EXERCISE PROMPT: The entries below contain a line with "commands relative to" and a line with "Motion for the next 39". Quote exactly those two lines and all lines between them.

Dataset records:
#####
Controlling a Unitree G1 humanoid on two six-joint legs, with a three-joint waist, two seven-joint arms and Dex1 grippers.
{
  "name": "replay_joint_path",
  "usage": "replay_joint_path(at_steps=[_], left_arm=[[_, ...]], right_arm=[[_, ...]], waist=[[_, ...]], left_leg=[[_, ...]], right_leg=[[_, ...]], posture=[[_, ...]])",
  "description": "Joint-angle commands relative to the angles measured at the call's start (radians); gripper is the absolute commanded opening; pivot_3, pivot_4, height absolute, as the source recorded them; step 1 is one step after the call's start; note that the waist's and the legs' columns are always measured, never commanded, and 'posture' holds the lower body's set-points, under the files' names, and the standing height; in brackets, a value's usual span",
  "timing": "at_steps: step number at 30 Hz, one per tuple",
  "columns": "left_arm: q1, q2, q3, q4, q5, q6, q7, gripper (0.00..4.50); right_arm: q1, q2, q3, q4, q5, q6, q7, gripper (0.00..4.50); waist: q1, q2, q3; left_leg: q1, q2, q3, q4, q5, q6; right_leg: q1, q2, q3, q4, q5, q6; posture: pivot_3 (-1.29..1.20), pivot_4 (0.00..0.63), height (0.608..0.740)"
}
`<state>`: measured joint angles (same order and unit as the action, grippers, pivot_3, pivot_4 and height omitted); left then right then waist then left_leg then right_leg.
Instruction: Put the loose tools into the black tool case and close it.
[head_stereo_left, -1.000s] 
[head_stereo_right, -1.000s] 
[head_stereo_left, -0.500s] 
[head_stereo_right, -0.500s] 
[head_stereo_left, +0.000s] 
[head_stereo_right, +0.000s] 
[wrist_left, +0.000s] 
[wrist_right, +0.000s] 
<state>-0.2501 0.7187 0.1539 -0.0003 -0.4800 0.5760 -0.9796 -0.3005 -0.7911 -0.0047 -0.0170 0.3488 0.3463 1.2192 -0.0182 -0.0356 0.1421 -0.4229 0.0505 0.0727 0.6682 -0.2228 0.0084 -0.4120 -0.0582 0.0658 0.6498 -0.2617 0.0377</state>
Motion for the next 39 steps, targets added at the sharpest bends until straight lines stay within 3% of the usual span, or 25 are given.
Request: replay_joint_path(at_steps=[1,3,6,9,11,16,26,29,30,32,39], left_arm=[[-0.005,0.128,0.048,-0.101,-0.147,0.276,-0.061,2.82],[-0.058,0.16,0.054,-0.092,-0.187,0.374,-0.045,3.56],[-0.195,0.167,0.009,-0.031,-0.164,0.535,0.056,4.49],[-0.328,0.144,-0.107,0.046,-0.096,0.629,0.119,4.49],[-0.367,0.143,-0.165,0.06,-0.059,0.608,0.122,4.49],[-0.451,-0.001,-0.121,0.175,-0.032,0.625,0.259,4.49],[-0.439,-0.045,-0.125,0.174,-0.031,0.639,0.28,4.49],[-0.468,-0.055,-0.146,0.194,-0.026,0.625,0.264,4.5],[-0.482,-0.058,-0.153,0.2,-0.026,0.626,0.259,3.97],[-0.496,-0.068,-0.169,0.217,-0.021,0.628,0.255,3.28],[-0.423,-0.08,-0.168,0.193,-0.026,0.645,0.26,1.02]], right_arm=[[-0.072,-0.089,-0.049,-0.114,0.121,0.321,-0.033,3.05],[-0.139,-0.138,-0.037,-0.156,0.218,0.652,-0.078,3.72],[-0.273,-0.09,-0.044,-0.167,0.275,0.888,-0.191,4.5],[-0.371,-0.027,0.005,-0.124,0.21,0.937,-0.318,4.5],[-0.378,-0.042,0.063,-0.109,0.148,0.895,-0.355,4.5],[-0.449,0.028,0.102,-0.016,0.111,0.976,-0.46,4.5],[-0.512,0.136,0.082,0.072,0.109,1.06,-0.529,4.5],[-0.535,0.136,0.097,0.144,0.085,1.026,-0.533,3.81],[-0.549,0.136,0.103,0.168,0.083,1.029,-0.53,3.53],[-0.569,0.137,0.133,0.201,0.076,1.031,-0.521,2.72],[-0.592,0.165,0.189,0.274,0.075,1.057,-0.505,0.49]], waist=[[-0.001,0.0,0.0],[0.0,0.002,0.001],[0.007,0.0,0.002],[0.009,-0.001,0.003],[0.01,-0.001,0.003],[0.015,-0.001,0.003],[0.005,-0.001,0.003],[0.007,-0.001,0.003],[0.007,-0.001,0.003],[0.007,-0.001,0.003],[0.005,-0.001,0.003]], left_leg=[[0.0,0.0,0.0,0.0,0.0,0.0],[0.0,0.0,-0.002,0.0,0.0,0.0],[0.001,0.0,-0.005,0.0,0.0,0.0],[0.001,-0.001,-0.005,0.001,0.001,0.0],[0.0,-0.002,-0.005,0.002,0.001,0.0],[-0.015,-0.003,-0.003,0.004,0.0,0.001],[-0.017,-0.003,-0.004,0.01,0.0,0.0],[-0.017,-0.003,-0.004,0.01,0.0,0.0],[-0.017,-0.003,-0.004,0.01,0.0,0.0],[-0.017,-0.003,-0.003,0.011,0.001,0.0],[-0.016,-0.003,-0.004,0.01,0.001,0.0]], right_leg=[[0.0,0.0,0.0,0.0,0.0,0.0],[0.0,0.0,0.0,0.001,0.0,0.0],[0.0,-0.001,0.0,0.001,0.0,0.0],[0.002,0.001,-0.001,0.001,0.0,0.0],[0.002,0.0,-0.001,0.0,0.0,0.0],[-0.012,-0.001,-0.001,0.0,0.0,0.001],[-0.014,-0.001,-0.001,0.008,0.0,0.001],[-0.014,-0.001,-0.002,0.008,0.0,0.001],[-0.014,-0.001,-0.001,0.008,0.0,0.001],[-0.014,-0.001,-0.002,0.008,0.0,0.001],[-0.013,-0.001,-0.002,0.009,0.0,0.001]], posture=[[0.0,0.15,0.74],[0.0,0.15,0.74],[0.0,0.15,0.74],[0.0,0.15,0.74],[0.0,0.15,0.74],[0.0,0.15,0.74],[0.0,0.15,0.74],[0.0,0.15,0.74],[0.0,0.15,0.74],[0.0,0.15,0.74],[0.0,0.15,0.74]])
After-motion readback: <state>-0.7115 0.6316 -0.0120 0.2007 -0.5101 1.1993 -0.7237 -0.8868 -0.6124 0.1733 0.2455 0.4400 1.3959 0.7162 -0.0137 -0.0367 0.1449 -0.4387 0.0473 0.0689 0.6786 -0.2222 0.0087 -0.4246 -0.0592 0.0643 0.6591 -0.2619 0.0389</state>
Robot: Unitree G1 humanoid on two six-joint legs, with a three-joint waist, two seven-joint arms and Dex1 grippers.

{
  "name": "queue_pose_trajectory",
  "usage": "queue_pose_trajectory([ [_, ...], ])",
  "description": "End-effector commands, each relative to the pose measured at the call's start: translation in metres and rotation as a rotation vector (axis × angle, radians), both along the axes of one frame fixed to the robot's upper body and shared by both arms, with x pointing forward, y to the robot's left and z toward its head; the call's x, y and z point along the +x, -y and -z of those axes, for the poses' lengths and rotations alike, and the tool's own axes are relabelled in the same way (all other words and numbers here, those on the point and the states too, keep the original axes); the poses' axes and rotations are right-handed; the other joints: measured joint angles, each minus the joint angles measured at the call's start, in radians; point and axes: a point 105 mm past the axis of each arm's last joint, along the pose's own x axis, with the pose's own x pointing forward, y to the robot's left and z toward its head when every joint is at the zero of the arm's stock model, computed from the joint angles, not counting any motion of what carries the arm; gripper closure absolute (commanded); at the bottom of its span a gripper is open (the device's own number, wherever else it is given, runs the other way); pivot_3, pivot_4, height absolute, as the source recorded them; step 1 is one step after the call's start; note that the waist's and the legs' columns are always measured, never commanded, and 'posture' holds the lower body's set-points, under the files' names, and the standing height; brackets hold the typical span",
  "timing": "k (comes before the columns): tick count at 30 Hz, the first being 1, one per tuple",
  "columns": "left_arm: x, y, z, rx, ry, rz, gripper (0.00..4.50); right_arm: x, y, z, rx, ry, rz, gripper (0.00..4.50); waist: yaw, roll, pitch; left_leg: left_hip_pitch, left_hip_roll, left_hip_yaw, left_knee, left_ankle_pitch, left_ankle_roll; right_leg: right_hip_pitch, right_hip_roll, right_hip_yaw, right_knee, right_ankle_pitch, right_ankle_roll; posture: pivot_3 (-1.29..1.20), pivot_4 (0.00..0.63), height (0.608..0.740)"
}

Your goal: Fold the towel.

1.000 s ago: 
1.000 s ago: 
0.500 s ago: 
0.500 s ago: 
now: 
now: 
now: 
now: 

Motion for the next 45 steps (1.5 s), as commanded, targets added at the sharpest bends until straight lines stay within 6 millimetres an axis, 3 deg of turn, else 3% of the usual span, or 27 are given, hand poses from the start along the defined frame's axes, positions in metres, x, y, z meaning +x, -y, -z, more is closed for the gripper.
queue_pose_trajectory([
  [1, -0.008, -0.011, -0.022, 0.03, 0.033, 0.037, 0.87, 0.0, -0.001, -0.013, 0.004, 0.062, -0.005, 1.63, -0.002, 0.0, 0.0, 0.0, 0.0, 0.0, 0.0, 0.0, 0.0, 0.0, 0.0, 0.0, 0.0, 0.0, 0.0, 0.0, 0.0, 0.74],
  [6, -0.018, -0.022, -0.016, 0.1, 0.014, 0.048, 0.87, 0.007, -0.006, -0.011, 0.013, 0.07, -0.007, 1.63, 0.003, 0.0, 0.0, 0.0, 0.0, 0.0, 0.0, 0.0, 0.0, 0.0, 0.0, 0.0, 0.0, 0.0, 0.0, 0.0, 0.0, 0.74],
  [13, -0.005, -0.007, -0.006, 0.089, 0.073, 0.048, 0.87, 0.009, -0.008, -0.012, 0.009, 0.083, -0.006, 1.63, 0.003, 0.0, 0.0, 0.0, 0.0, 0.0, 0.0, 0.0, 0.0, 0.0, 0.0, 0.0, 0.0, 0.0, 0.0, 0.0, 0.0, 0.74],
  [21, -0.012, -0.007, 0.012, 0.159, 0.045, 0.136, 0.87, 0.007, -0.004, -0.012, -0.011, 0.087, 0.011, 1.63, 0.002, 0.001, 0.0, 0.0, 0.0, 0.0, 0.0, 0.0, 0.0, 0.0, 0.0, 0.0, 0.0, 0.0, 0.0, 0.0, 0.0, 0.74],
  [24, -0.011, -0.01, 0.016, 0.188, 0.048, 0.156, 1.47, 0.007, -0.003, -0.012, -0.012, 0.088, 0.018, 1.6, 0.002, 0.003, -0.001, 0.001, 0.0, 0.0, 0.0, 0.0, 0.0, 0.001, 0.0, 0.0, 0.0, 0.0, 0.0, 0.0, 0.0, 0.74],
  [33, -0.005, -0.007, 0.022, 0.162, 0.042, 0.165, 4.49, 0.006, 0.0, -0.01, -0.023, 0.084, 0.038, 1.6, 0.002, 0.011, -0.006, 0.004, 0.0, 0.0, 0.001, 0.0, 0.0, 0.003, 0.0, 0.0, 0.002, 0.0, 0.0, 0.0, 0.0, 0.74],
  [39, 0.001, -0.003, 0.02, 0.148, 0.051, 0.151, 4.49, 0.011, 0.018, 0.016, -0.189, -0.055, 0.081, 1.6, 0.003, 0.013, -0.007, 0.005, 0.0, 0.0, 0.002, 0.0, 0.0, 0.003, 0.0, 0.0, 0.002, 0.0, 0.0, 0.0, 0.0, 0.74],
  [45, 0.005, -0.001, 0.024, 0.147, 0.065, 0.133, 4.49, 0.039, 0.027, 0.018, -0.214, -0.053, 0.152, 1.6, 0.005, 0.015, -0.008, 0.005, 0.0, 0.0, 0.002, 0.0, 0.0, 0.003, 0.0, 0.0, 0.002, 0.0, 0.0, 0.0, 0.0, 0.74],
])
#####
EXPECTED ANSWER:
  "description": "Joint-angle commands relative to the angles measured at the call's start (radians); gripper is the absolute commanded opening; pivot_3, pivot_4, height absolute, as the source recorded them; step 1 is one step after the call's start; note that the waist's and the legs' columns are always measured, never commanded, and 'posture' holds the lower body's set-points, under the files' names, and the standing height; in brackets, a value's usual span",
  "timing": "at_steps: step number at 30 Hz, one per tuple",
  "columns": "left_arm: q1, q2, q3, q4, q5, q6, q7, gripper (0.00..4.50); right_arm: q1, q2, q3, q4, q5, q6, q7, gripper (0.00..4.50); waist: q1, q2, q3; left_leg: q1, q2, q3, q4, q5, q6; right_leg: q1, q2, q3, q4, q5, q6; posture: pivot_3 (-1.29..1.20), pivot_4 (0.00..0.63), height (0.608..0.740)"
}
`<state>`: measured joint angles (same order and unit as the action, grippers, pivot_3, pivot_4 and height omitted); left then right then waist then left_leg then right_leg.
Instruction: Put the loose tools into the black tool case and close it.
[head_stereo_left, -1.000s] 
[head_stereo_right, -1.000s] 
[head_stereo_left, -0.500s] 
[head_stereo_right, -0.500s] 
[head_stereo_left, +0.000s] 
[head_stereo_right, +0.000s] 
[wrist_left, +0.000s] 
[wrist_right, +0.000s] 
<state>-0.2501 0.7187 0.1539 -0.0003 -0.4800 0.5760 -0.9796 -0.3005 -0.7911 -0.0047 -0.0170 0.3488 0.3463 1.2192 -0.0182 -0.0356 0.1421 -0.4229 0.0505 0.0727 0.6682 -0.2228 0.0084 -0.4120 -0.0582 0.0658 0.6498 -0.2617 0.0377</state>
Motion for the next 39 steps, targets added at the sharpest bends until straight lines stay within 3% of the usual span, or 25 are given.

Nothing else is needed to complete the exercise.